» What to work on
It is required that all of the data be written out exactly.

» Extracted information
--- START ---

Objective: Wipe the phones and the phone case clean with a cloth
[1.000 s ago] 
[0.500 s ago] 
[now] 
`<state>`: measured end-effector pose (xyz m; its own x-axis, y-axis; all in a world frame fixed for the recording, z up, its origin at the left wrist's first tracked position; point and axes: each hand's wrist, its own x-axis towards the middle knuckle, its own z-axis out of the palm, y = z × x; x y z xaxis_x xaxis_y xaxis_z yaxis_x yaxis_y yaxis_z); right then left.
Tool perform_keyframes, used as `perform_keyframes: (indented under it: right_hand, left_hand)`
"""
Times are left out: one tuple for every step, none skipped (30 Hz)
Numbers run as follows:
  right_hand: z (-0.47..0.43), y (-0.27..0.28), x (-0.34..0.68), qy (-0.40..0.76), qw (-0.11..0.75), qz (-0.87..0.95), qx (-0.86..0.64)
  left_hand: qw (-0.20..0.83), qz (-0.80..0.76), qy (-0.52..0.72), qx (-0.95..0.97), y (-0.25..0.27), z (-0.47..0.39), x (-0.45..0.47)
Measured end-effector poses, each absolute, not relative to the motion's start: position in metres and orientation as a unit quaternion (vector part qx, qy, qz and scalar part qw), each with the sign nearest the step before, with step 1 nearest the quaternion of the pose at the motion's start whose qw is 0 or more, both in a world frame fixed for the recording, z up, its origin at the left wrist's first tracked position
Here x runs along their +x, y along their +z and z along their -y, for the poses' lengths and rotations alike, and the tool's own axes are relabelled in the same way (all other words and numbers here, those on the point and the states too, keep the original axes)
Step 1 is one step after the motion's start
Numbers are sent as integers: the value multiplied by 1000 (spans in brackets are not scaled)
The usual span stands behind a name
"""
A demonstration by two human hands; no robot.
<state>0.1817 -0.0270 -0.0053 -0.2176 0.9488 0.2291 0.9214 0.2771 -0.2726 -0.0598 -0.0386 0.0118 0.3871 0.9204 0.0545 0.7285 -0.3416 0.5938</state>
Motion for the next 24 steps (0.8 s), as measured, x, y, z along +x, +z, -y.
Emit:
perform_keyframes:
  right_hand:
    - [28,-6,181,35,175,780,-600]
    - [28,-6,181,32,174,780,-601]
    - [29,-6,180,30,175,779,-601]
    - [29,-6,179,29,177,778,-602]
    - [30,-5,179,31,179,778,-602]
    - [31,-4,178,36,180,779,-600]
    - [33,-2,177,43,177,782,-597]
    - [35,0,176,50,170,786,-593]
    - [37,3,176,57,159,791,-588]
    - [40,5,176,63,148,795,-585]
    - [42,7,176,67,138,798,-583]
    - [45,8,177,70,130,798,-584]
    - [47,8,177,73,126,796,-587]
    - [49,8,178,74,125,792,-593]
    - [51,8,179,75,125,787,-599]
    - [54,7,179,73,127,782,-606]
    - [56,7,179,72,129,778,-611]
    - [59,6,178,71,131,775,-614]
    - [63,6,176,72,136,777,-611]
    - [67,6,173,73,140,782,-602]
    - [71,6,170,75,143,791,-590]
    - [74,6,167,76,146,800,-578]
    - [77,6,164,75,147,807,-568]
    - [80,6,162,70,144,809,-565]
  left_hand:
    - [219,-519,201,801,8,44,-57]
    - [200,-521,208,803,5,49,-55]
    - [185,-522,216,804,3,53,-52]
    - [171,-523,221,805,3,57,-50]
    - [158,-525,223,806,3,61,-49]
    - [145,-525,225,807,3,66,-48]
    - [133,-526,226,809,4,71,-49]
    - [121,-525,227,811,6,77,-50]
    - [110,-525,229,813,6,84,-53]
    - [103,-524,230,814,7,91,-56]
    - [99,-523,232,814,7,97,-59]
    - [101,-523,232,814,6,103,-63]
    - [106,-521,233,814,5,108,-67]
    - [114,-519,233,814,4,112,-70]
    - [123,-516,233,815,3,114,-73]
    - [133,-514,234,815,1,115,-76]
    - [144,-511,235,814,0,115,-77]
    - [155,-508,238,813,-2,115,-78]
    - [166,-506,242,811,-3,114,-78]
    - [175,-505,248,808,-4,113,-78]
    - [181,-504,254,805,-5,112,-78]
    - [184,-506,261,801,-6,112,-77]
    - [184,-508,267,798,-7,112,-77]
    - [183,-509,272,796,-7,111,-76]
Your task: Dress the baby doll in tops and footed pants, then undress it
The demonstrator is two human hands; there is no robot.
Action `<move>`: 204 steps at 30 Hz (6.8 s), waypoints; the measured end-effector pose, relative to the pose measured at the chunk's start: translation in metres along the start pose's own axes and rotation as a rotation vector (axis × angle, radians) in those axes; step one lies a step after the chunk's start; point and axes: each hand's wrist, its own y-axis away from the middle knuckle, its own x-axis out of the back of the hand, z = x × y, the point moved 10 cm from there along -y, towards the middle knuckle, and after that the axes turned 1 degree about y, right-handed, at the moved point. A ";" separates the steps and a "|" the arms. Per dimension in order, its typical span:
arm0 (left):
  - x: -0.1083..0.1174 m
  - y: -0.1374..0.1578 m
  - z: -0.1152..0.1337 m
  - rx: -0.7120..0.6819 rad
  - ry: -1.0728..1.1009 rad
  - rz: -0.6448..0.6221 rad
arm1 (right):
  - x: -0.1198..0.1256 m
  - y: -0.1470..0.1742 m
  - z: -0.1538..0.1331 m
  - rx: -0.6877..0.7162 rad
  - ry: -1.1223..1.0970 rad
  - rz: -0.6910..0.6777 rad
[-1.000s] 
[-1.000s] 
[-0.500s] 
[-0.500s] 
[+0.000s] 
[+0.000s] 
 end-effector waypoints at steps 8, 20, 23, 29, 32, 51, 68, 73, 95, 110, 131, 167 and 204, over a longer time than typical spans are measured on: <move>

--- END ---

» Answer box
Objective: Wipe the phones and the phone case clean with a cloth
[1.000 s ago] 
[0.500 s ago] 
[now] 
`<state>`: measured end-effector pose (xyz m; its own x-axis, y-axis; all in a world frame fixed for the recording, z up, its origin at the left wrist's first tracked position; point and axes: each hand's wrist, its own x-axis towards the middle knuckle, its own z-axis out of the palm, y = z × x; x y z xaxis_x xaxis_y xaxis_z yaxis_x yaxis_y yaxis_z); right then left.
Tool perform_keyframes, used as `perform_keyframes: (indented under it: right_hand, left_hand)`
"""
Times are left out: one tuple for every step, none skipped (30 Hz)
Numbers run as follows:
  right_hand: z (-0.47..0.43), y (-0.27..0.28), x (-0.34..0.68), qy (-0.40..0.76), qw (-0.11..0.75), qz (-0.87..0.95), qx (-0.86..0.64)
  left_hand: qw (-0.20..0.83), qz (-0.80..0.76), qy (-0.52..0.72), qx (-0.95..0.97), y (-0.25..0.27), z (-0.47..0.39), x (-0.45..0.47)
Measured end-effector poses, each absolute, not relative to the motion's start: position in metres and orientation as a unit quaternion (vector part qx, qy, qz and scalar part qw), each with the sign nearest the step before, with step 1 nearest the quaternion of the pose at the motion's start whose qw is 0 or more, both in a world frame fixed for the recording, z up, its origin at the left wrist's first tracked position
Here x runs along their +x, y along their +z and z along their -y, for the poses' lengths and rotations alike, and the tool's own axes are relabelled in the same way (all other words and numbers here, those on the point and the states too, keep the original axes)
Step 1 is one step after the motion's start
Numbers are sent as integers: the value multiplied by 1000 (spans in brackets are not scaled)
The usual span stands behind a name
"""
A demonstration by two human hands; no robot.
<state>0.1817 -0.0270 -0.0053 -0.2176 0.9488 0.2291 0.9214 0.2771 -0.2726 -0.0598 -0.0386 0.0118 0.3871 0.9204 0.0545 0.7285 -0.3416 0.5938</state>
Motion for the next 24 steps (0.8 s), as measured, x, y, z along +x, +z, -y.
Emit:
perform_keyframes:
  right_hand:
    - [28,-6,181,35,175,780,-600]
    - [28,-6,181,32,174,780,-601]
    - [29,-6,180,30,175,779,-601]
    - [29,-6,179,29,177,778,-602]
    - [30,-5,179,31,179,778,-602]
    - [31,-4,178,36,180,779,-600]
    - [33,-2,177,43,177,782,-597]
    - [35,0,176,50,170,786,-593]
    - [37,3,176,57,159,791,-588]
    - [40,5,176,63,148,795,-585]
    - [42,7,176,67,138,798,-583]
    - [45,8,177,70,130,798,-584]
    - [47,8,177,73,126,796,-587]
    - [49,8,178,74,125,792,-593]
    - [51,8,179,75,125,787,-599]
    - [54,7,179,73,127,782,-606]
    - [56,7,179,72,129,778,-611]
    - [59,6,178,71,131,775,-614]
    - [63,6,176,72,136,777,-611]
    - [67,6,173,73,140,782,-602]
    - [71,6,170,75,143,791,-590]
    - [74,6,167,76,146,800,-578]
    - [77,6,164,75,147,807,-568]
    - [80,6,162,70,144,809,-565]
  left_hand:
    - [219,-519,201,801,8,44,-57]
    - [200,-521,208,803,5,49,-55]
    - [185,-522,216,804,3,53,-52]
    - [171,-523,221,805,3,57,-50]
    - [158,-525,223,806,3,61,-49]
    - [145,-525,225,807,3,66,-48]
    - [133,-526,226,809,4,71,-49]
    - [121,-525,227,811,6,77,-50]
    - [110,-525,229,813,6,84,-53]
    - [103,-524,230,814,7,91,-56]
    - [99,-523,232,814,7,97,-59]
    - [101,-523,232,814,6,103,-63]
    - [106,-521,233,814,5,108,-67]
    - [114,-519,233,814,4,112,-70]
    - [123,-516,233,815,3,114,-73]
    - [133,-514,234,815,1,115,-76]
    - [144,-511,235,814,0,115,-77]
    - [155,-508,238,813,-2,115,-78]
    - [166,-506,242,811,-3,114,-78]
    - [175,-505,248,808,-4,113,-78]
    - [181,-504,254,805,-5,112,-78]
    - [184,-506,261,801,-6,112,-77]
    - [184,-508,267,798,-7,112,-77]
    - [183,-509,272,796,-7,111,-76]
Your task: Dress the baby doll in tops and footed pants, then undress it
The demonstrator is two human hands; there is no robot.
Action `<move>`: 204 steps at 30 Hz (6.8 s), waypoints; the measured end-effector pose, relative to the pose measured at the chunk's start: translation in metres along the start pose's own axes and rotation as a rotation vector (axis × angle, radians) in those axes; step one lies a step after the chunk's start; point and axes: each hand's wrist, its own y-axis away from the middle knuckle, its own x-axis out of the back of the hand, z = x × y, the point moved 10 cm from there along -y, towards the middle knuckle, and after that the axes turned 1 degree about y, right-handed, at the moved point. A ";" separates the steps and a "|" the arms. Per dimension in order, its typical span:
arm0 (left):
  - x: -0.1083..0.1174 m
  - y: -0.1374..0.1578 m
  - z: -0.1152..0.1337 m
  - rx: -0.7120..0.6819 rad
  - ry: -1.0728..1.1009 rad
  - rz: -0.6448..0.6221 rad
arm1 (right):
  - x: -0.1198..0.1256 m
  - y: -0.1470..0.1742 m
  - z: -0.1538..0.1331 m
  - rx: -0.6877..0.7162 rad
  - ry: -1.1223..1.0970 rad
  - rz: -0.6910..0.6777 rad
[-1.000s] 
[-1.000s] 
[-0.500s] 
[-0.500s] 
[+0.000s] 
[+0.000s] 
 end-effector waypoints at steps 8, 20, 23, 29, 32, 51, 68, 73, 95, 110, 131, 167 and 204, over a longer time than typical spans are measured on: <move>

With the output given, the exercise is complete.